New York State Court of Claims

New York State Court of Claims

COLLINS v. STATE OF NEW YORK, #2002-018-158, Claim No. 98986


Court finds no negligence on the part of the State after trial. Claimant caused his own injuries. Defendant's motion to dismiss the claim after the close of claimant's case is granted.

Case Information

Claimant short name:
Footnote (claimant name) :

Footnote (defendant name) :

Third-party claimant(s):

Third-party defendant(s):

Claim number(s):
Motion number(s):

Cross-motion number(s):

Claimant's attorney:
Defendant's attorney:
Attorney General of the State of New York
By: G. LAWRENCE, ESQUIREAssistant Attorney General
Third-party defendant's attorney:

Signature date:
August 7, 2002

Official citation:

Appellate results:

See also (multicaptioned case)

Claimant seeks damages from the State of New York for negligence in failing to provide claimant with the "minimal civilized measures [sic] of lifes [sic] necessities, (which is water)."[1]
The incident in question occurred on July 17, 1997, at approximately 2:30 p.m. Claimant, an inmate at Riverview Correctional Facility, was on keep-lock status and was having his hour of daily recreation in an outside recreation yard. Claimant testified that he was doing sit-ups, and because it was hot, he asked Correction Officer LaForce if he could get a drink. The officer told him he could not. Claimant asked the officer if he could use the bathroom, but the officer again refused his request. Claimant then rested for a period of time, but returned to doing his sit-ups and consequently fainted a short time later. Claimant was taken to the infirmary on a stretcher. Claimant testified that he had bumped his head when he fell, and as a result he had lost sleep and had continuing headaches after this incident for approximately two weeks. Claimant's medical records were received into evidence which confirm he was transported to the infirmary on July 17, 1997. The records show he was treated and discharged later that day.
Claimant called Officer LaForce on his direct case. Officer LaForce testified that he was alone on duty for the keep-lock recreation period that day. The officer acknowledged that he had denied claimant access to water or the bathroom during that period because of the regulations restricting inmates on keep-lock status from traveling through the facility without an escort, Officer LaForce said he could not let claimant go for a drink or to the bathroom on his own. Officer LaForce did not recall claimant ever telling him that he did not feel well, nor did claimant explain that his health was the motive for his request to get a drink of water or to use the bathroom.

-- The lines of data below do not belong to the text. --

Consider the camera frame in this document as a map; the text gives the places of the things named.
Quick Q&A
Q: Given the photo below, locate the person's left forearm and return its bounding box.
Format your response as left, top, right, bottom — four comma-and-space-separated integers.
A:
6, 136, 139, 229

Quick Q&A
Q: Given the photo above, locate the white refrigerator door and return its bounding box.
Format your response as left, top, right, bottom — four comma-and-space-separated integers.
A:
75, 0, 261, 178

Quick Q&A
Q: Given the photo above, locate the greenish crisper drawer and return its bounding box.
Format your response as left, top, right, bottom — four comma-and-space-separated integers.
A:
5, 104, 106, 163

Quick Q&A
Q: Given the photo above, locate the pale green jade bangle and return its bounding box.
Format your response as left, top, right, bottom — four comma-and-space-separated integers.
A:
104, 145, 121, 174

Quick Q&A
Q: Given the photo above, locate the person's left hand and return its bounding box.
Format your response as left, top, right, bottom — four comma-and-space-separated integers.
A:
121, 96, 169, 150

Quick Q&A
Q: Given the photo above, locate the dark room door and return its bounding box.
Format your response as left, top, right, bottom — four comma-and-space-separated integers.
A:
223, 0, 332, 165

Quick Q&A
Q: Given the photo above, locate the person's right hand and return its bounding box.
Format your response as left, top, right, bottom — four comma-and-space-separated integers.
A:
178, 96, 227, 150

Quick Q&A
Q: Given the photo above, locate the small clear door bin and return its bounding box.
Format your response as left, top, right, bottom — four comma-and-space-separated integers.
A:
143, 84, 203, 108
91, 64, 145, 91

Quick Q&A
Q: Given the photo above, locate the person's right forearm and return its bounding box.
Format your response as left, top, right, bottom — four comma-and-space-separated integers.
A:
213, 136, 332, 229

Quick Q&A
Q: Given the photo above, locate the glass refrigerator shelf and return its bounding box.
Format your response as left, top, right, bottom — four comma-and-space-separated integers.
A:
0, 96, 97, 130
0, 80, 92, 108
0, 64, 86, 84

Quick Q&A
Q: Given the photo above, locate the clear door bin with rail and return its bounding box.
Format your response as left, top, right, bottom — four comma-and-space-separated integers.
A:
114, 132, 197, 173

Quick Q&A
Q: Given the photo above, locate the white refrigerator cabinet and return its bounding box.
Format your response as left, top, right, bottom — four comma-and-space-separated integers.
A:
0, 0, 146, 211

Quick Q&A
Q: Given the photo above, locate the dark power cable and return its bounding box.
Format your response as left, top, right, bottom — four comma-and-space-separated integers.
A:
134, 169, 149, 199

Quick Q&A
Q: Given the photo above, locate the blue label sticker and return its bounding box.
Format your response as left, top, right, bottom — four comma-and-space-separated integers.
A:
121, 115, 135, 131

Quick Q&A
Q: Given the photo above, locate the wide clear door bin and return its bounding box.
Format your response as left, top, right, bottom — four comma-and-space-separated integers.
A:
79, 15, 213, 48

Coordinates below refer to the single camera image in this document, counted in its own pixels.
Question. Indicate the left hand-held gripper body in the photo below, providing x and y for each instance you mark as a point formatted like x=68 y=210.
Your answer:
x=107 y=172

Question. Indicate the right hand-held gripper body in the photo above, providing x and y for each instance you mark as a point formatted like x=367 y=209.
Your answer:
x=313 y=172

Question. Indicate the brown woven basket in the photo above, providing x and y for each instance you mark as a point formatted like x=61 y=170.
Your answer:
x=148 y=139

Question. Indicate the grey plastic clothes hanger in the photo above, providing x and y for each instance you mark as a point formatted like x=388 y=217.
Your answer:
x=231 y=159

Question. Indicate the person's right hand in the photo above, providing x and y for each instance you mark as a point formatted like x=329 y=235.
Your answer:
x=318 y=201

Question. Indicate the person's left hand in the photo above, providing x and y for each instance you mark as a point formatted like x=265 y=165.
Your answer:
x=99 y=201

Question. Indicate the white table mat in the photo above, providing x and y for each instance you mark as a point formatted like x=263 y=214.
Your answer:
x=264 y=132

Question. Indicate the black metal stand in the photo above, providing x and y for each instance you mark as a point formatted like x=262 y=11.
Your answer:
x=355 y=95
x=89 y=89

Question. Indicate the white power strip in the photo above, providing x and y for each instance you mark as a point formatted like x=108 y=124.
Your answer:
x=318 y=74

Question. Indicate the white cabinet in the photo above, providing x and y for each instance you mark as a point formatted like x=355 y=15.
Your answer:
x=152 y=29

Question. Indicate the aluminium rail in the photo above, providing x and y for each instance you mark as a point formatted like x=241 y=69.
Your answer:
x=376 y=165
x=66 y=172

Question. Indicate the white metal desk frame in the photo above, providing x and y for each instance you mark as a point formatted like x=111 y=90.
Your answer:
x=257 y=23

On cross-examination, Officer LaForce also indicated that inmates are aware of the fact that they are restricted in their movements while on keep-lock status, and that they need to be prepared for their hour of recreation. This means that all necessities, such as bathroom use, should have been taken care of prior to attending recreation. Officer LaForce recalled that claimant was vigorously doing sit-ups that afternoon prior to his fainting.

The State owes inmates in its correctional facilities a duty of reasonable care to protect them from injury (
Condon v State of New York, 193 AD2d 874; Casella v State of New York, 121 AD2d 495). The State, however, is not an insurer of the safety of inmates, and the fact that an injury has been incurred does not, by itself, establish liability (Killeen v State of New York, 66 NY2d 850; Hirsh v State of New York, 8 NY2d 125). There must be some showing that the State breached its duty of care to the claimant and what is reasonable care is commensurate with the reasonable probability of injury (Palsgraf v Long Is. R.R. Co. 248 NY 339; Eackles v Natl. R.R. Passenger Corp., 207 AD2d 691; Bixby v Eddy, 167 AD2d 51; PJI 3d 2:10 at 183-184 [2002]). In other words, the State is not obligated to protect an inmate from engaging in conduct which causes injury to himself, where there was no reason for the State to know that the inmate would engage in such conduct (Compare, Killeen v State of New York, 66 NY2d 850, 851-852; Dunham v Village of Canisteo, 303 NY 498).
Here, claimant's own behavior caused his injury. Claimant chose to exercise vigorously on a very hot day. When he began to feel ill, he did not advise the officer on duty of his illness, but instead requested water and bathroom use when he knew or should have known such activities were restricted during keep-lock recreation. Failing to heed his physical warnings, claimant proceeded to exacerbate the situation by returning to vigorous activity, with full knowledge that he would have to wait for a drink or bathroom use. There was no negligence on the part of the State. Defendant's motion to dismiss the claim made after the close of claimant's case is now granted. The claim is dismissed.

The claim is hereby DISMISSED.

August 7, 2002
Syracuse, New York

Judge of the Court of Claims

[1]Quote taken directly from claim, ¶ 4.